WHAT YOU NEED TO DO: Report how many lines in the records that follow have the word "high" in them, giving the number and nothing more.

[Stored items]

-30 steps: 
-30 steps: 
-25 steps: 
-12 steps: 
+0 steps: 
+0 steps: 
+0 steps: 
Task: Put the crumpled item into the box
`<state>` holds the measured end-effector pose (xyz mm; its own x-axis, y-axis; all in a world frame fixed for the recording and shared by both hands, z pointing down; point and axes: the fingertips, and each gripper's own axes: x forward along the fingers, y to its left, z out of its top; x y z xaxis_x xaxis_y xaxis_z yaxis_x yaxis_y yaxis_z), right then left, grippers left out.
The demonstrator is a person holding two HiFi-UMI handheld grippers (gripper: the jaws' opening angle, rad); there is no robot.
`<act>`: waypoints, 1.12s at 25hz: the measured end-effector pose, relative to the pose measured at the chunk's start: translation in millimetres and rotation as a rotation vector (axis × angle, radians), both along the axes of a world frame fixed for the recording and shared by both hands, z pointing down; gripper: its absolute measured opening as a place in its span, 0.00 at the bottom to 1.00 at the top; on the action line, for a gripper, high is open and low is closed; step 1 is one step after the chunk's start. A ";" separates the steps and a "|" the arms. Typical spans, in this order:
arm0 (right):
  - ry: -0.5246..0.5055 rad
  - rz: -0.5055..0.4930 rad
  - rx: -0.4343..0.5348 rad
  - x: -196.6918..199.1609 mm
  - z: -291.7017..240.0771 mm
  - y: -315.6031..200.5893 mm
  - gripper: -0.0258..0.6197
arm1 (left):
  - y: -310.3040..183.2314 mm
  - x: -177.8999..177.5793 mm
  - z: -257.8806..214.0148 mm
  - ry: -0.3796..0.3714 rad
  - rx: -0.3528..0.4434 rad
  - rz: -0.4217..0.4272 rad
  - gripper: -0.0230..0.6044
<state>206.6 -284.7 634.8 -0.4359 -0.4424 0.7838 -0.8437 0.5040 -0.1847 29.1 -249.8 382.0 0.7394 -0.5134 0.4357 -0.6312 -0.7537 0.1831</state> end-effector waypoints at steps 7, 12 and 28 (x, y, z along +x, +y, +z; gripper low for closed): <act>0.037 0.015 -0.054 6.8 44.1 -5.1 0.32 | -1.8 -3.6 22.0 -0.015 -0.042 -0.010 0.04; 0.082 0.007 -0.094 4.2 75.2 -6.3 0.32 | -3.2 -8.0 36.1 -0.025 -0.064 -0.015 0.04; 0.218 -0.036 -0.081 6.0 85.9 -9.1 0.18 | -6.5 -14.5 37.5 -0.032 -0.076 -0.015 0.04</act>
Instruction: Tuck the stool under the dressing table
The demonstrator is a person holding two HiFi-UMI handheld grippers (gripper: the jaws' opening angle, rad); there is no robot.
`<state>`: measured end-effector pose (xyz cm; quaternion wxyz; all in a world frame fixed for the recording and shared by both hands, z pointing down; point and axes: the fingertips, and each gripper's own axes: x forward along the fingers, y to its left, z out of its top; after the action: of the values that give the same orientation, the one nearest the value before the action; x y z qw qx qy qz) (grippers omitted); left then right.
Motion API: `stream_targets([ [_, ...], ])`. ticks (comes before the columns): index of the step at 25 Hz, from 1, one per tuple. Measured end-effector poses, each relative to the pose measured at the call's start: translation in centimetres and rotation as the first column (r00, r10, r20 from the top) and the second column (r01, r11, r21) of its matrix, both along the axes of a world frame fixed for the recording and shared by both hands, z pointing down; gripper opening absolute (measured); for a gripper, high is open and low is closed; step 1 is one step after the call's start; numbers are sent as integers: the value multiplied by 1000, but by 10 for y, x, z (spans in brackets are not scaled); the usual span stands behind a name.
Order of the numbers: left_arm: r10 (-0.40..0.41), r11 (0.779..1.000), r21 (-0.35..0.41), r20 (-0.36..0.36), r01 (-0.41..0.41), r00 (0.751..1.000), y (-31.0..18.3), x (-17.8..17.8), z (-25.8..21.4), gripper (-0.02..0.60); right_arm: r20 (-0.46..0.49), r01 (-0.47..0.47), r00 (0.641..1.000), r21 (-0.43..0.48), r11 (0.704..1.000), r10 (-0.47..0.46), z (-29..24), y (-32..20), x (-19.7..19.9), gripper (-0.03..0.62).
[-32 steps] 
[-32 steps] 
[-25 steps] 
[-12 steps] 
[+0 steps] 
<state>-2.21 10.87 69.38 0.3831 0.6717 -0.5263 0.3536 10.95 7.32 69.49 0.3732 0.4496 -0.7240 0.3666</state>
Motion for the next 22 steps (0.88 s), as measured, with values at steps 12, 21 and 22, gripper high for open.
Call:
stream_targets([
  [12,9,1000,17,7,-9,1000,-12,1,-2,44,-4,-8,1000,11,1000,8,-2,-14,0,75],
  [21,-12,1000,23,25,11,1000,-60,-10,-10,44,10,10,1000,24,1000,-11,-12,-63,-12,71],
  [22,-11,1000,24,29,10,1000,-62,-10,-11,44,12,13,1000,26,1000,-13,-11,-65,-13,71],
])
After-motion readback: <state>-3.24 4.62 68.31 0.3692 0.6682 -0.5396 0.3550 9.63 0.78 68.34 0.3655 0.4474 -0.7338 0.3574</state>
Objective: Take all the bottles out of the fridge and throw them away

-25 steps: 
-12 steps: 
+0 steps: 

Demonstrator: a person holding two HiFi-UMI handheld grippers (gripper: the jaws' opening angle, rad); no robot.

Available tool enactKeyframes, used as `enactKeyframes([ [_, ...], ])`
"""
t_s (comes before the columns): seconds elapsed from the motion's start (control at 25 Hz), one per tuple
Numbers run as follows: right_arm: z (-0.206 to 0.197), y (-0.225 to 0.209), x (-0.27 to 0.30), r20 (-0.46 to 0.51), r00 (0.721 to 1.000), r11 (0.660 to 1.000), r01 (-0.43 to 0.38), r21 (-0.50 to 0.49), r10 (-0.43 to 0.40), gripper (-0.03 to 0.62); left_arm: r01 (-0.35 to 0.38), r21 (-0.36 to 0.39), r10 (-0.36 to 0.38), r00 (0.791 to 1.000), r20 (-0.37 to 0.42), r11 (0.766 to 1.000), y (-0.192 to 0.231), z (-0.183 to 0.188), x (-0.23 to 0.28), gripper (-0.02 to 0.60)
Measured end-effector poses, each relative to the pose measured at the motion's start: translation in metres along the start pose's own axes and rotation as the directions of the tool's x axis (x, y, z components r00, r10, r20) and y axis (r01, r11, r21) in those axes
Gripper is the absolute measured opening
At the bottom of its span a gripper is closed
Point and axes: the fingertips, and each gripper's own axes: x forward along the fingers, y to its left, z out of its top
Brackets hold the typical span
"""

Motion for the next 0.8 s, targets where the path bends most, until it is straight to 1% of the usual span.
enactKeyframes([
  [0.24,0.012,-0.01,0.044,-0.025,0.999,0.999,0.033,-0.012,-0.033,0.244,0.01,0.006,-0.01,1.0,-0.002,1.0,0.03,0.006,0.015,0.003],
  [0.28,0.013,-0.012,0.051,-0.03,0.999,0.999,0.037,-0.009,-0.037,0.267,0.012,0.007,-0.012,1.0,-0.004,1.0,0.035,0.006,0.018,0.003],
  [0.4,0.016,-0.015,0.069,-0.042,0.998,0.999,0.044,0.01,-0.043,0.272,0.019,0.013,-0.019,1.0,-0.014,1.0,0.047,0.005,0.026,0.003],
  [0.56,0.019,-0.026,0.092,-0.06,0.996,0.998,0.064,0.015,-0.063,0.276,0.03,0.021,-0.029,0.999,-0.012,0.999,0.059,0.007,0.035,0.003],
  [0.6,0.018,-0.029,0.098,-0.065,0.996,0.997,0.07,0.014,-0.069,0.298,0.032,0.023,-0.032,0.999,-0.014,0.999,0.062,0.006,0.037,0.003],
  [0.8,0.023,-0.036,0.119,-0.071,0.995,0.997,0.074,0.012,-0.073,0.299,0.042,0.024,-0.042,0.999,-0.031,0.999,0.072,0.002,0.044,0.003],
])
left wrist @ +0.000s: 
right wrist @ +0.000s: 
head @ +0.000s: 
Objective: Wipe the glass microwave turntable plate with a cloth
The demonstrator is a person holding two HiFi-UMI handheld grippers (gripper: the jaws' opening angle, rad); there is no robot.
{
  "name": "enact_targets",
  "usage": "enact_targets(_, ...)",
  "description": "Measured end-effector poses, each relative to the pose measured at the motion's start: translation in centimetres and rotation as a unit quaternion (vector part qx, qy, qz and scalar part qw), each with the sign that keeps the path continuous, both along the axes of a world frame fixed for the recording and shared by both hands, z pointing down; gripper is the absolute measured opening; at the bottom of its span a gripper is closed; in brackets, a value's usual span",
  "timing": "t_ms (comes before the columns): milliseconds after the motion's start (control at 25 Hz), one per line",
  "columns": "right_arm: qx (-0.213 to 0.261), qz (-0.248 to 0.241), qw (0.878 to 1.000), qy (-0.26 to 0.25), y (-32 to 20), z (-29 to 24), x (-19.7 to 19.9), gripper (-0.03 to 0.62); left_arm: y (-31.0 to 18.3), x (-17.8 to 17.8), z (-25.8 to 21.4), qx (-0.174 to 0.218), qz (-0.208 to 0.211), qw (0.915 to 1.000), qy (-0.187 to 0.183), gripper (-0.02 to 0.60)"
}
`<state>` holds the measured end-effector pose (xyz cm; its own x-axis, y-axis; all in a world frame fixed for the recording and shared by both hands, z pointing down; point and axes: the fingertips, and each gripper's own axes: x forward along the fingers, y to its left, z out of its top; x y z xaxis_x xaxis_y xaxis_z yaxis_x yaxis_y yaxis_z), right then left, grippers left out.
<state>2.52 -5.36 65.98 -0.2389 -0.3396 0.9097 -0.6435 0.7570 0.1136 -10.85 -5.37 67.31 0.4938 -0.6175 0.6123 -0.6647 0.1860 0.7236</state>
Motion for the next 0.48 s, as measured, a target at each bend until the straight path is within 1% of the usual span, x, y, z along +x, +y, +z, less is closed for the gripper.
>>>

EXERCISE RESULT: 3